A newlywed couple enters and asks if they can shoot Lincoln together. The Foundling Father doesn’t respond, as he only speaks to the regulars, but after a few moments, they play out the scene. The woman exclaims, “They’ve killed the president!” (170) and they exit. The Foundling Father comments that they’ll eventually return with their children when they have them, and slight deafness is a small price to pay. He feels like he’s trying to catch up with Lincoln, but he can’t because he’d have to go backward in time. He changes his beard to look more like Lincoln on the $5 bill. The man who comes weekly enters again. They play out the scene. The man leaves. Winking at the cutout, nodding to the bust, the Foundling Father thinks about his relation to Lincoln. If he could stop time, Lincoln might catch up, even assassinate him. He imagines that his bones might never be found, and Lincoln could go on. At the end of the act, there is a gunshot that echoes.

Act 1 Analysis

The first act is about a Black man who has become obsessed with inserting himself into a historical moment that centers a White man, even though it is considered to be one of the most important moments in African American history. The Foundling Father feels a kinship with Lincoln because he has been told his entire life that he looks just like him. In other words, the main fundamental difference between his body and Lincoln’s body is the Foundling Father’s black skin. But although the Foundling Father is a talented impersonator, no one is interested in watching him perform as Lincoln except in the capacity of serving as a stand-in for the president’s violent death.
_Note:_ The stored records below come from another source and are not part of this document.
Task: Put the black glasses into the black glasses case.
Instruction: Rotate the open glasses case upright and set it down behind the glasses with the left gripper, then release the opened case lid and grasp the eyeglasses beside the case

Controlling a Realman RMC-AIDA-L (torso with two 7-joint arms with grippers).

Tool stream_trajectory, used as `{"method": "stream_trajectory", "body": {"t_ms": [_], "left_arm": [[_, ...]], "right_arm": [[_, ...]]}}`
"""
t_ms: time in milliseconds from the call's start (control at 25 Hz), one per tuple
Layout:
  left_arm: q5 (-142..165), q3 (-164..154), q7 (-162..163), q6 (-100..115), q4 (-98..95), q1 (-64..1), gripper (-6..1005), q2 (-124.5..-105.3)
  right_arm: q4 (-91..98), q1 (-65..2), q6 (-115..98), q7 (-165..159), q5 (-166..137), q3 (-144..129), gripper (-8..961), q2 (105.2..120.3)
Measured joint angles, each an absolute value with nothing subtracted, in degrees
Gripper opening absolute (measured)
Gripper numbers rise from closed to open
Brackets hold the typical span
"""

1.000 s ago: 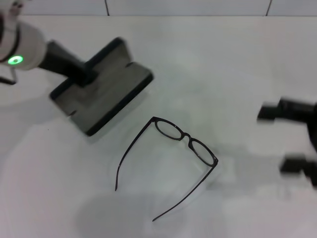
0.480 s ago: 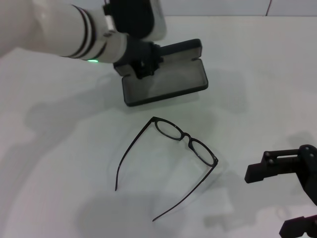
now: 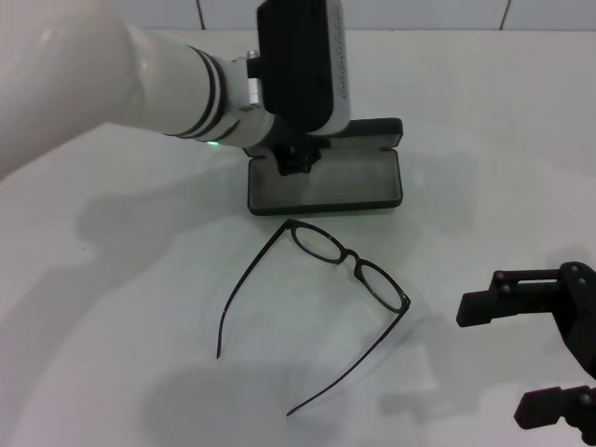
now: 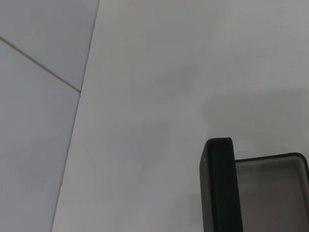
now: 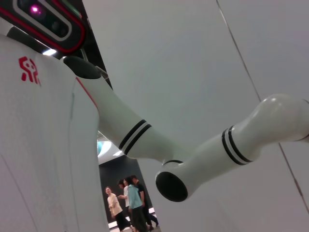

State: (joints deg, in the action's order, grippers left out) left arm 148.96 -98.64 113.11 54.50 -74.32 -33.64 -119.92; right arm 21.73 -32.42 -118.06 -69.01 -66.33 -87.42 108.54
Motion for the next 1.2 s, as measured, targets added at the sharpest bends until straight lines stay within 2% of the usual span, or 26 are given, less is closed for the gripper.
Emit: {"method": "stream_trajectory", "body": {"t_ms": [840,1200], "left_arm": [[151.35,-101.56,113.61,51.04,-71.69,-33.9,312,-120.15],[151.24,-100.32,115.21,56.65,-81.93,-30.12,358,-120.01]], "right_arm": [[21.62,-30.69,-116.19,-68.97,-66.23,-85.82,750,108.7],[21.56,-28.89,-109.35,-69.75,-66.31,-83.77,751,108.44]]}}
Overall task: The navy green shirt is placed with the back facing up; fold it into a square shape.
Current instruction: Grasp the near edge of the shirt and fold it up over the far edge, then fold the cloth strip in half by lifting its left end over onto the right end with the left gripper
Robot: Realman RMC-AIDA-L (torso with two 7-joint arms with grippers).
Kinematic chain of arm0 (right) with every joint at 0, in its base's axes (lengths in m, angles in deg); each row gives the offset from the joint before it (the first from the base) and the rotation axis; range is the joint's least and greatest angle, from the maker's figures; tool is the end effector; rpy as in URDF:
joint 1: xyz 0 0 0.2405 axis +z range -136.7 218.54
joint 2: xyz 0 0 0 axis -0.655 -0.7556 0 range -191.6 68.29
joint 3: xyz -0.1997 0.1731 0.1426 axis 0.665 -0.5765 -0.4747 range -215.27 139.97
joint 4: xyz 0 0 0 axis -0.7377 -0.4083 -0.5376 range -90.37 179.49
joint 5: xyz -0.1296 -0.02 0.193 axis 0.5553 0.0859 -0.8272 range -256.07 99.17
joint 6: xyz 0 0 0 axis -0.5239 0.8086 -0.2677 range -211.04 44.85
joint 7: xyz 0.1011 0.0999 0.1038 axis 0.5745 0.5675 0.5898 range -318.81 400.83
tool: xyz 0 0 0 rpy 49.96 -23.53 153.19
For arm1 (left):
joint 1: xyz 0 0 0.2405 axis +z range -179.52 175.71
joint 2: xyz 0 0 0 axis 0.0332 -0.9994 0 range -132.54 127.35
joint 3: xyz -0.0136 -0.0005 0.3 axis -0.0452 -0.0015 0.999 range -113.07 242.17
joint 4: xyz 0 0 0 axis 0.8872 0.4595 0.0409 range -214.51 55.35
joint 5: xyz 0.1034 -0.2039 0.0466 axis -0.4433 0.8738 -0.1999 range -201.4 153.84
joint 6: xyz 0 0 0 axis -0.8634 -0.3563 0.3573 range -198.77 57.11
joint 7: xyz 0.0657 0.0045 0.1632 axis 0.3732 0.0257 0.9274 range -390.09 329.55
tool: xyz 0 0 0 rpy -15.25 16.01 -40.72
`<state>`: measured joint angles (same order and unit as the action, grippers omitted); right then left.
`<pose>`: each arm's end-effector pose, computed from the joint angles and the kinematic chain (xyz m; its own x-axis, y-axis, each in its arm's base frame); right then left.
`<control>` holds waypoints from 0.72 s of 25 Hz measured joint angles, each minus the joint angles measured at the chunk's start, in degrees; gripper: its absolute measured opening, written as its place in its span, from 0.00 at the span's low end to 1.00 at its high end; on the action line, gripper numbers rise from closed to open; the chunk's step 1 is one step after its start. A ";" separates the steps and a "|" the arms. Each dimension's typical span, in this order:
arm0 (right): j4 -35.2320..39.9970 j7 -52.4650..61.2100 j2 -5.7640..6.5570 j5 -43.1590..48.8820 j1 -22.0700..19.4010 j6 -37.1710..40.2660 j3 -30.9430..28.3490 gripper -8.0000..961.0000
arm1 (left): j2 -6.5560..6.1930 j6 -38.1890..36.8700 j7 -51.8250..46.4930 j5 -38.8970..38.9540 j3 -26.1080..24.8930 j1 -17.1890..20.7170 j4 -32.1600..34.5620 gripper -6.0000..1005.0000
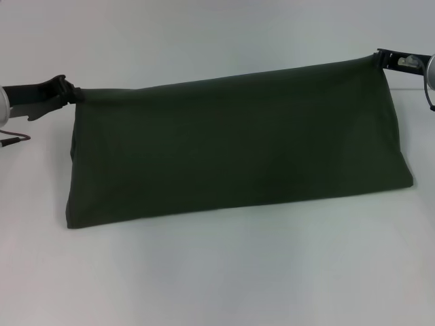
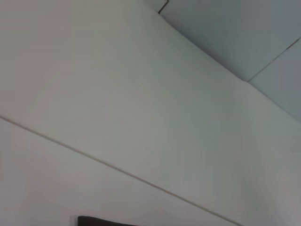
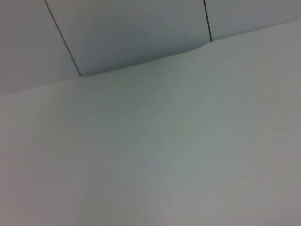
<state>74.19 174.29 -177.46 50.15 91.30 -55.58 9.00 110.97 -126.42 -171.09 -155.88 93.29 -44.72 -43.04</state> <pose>0.2798 0.5757 0.0017 0.4583 -0.5424 -0.7041 -0.8680 -0.1028 -0.4858 -0.3330 0.5157 0.0393 0.1016 0.6749 0.7309 0.9913 -0.0073 -0.1311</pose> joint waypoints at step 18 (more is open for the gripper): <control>-1.02 0.12 2.26 3.78 1.29 -3.59 1.83 0.21 | 1.45 3.63 2.48 0.34 -0.13 -1.63 -0.86 0.10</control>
The Foundling Father idolizes Abraham Lincoln. He calls Lincoln the Great Man and refers to himself as the Lesser Known, but he yearns to be great himself. He became a gravedigger through familial inheritance, and he became the greatest gravedigger possible, before he discovered the limitations of his own identity. When he visited the Great Hole of History with his wife, the Foundling Father was mesmerized by the parade of figures who had been immortalized in history while remaining conscious and aware that he could only watch from the edge. Similarly, Black voices and bodies have been sidelined and erased throughout US history.

The Foundling Father’s name is a play on the phrase Founding Father, which denotes the White men who led the United States in the Revolutionary War and in the formation of founding documents such as the Declaration of Independence and the US Constitution. A foundling is an orphan, a child who has been abandoned and then found, often taken in by a new family or situation. The Foundling Father has a family history and an inheritance as a gravedigger, as well as a wife and child of his own, but he cuts ties with his family to stake his own claim in the narrative of history.